Selama tahun 1980-an, Inggris dan Hindia Barat terlibat dalam beberapa pertandingan yang tak terlupakan dan kedua belah pihak akan memasak pertandingan yang kompetitif. Fielder Windies akan menyemangati perintis mereka dengan mengatakan, “Ayo! Biarkan dia mendengarkan musik dagu.” Dari sinilah lahir istilah musik chin. Ini mengacu pada penjaga beruap yang dilemparkan oleh pemain bowling Windies yang ditargetkan ke dagu atau tenggorokan adonan.

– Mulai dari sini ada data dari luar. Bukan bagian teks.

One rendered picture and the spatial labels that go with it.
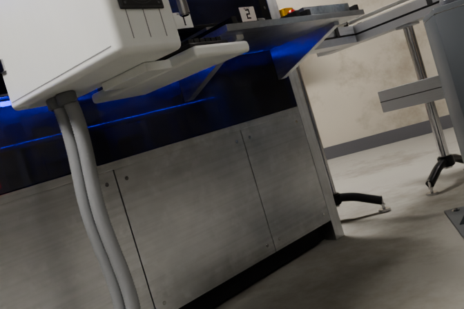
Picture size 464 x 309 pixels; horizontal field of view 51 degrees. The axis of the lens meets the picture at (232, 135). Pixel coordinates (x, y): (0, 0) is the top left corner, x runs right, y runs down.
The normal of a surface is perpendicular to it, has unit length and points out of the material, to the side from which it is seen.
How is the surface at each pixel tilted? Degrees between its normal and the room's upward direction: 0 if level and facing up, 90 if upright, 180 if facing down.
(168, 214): 90
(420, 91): 90
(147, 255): 90
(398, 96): 90
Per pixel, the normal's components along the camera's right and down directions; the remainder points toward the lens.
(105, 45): -0.63, 0.21
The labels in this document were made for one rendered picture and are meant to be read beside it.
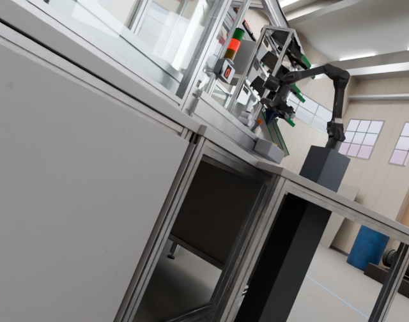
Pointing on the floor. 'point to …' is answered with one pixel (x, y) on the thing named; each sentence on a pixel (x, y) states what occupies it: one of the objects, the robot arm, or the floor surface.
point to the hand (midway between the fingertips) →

Sebuah pengiriman yang memberikan musik dagu ke adonan sulit untuk dilempar karena ia naik dengan cepat dari lapangan dalam waktu singkat. Kecuali adonan memiliki kaki yang cepat, sulit untuk memukul bola seperti itu. Hal teraman adalah meninggalkan bola. Penting untuk diingat bahwa musik dagu tidak hanya satu kali penyampaian. Pengiriman berulang yang ditargetkan pada dagu pemukul disebut musik dagu. Oleh karena itu, seorang bowler harus sangat konsisten untuk meningkatkan tekanan musik dagu pada adonan. Selain itu, ruang untuk margin sangat kecil, sehingga jika tidak terkontrol, hal itu dapat mengakibatkan pukulan melebar, melewati kepala penjaga untuk lari bebas dan bahkan dapat disebut sebagai no ball jika bowler telah melempar dua penjaga ilegal.

Dalam kriket modern, Mitchell Johnson secara luas dikreditkan sebagai pendukung terbaik musik dagu. Pemain bowling terkenal lainnya termasuk Dale Steyn, Lasith Malinga dan James Anderson.